• [Records for this exercise]
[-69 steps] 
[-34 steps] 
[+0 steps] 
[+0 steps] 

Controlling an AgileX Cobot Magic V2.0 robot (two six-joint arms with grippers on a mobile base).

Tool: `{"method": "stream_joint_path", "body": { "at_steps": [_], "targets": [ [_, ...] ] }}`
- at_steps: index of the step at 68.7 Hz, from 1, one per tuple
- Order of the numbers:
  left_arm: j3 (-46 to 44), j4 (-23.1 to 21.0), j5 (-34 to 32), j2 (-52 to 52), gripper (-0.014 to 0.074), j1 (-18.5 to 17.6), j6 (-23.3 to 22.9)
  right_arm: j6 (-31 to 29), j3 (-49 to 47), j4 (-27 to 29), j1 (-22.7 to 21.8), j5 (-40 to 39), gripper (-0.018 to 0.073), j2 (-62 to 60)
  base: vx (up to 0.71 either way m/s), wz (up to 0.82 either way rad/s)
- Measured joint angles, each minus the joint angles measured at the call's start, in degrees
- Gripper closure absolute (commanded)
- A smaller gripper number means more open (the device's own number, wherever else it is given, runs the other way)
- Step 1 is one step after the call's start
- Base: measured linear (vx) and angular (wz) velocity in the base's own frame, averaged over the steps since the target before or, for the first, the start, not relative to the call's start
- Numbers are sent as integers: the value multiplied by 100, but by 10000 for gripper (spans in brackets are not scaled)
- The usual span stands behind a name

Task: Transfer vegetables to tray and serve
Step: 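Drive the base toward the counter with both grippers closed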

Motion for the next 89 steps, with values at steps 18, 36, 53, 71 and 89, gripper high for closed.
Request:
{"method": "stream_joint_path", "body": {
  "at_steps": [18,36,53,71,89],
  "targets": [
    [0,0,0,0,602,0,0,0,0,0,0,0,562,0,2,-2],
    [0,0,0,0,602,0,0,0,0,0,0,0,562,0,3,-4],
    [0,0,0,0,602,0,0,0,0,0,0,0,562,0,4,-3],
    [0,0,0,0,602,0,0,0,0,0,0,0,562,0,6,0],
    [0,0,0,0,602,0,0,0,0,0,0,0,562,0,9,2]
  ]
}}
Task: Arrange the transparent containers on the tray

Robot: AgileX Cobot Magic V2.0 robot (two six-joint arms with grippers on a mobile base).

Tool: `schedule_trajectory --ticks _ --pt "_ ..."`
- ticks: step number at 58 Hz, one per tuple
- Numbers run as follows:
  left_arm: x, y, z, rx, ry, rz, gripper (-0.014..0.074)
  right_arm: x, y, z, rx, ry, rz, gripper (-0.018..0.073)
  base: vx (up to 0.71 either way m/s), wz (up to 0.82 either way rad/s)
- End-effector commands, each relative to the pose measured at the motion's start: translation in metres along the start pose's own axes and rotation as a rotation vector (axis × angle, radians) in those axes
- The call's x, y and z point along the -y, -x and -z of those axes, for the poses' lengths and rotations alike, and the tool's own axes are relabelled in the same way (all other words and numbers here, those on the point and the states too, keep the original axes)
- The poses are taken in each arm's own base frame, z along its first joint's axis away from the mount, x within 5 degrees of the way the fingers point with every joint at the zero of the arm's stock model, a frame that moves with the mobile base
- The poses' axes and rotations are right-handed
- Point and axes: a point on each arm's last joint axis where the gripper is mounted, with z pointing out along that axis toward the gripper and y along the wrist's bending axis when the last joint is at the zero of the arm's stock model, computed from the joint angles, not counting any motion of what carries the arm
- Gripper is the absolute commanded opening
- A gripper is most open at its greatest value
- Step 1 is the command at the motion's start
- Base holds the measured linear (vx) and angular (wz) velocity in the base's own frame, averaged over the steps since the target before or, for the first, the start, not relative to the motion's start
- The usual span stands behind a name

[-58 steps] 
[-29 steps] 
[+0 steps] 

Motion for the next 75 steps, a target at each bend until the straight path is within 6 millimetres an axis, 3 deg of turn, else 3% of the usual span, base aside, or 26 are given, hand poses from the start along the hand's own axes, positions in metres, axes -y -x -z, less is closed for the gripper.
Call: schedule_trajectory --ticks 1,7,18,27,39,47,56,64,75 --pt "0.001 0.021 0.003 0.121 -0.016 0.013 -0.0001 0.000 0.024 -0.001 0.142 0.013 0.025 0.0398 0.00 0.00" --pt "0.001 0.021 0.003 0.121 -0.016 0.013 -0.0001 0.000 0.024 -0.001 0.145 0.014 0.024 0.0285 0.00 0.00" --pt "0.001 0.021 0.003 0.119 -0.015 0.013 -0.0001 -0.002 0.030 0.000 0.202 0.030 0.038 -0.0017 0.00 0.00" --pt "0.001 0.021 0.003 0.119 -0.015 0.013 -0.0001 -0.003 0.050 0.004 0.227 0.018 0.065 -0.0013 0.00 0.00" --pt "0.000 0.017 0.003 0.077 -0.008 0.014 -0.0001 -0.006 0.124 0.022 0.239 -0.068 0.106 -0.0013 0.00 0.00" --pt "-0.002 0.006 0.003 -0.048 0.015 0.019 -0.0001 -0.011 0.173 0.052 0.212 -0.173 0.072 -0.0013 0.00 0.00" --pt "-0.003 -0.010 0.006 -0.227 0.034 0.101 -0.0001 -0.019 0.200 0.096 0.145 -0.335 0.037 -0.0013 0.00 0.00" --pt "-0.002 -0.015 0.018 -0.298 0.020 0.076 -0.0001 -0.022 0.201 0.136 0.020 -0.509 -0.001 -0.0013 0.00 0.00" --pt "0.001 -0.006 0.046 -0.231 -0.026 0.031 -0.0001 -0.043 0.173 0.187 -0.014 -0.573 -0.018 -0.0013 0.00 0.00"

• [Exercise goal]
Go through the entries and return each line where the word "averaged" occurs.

• [Output for this exercise]
- Base: measured linear (vx) and angular (wz) velocity in the base's own frame, averaged over the steps since the target before or, for the first, the start, not relative to the call's start
- Base holds the measured linear (vx) and angular (wz) velocity in the base's own frame, averaged over the steps since the target before or, for the first, the start, not relative to the motion's start

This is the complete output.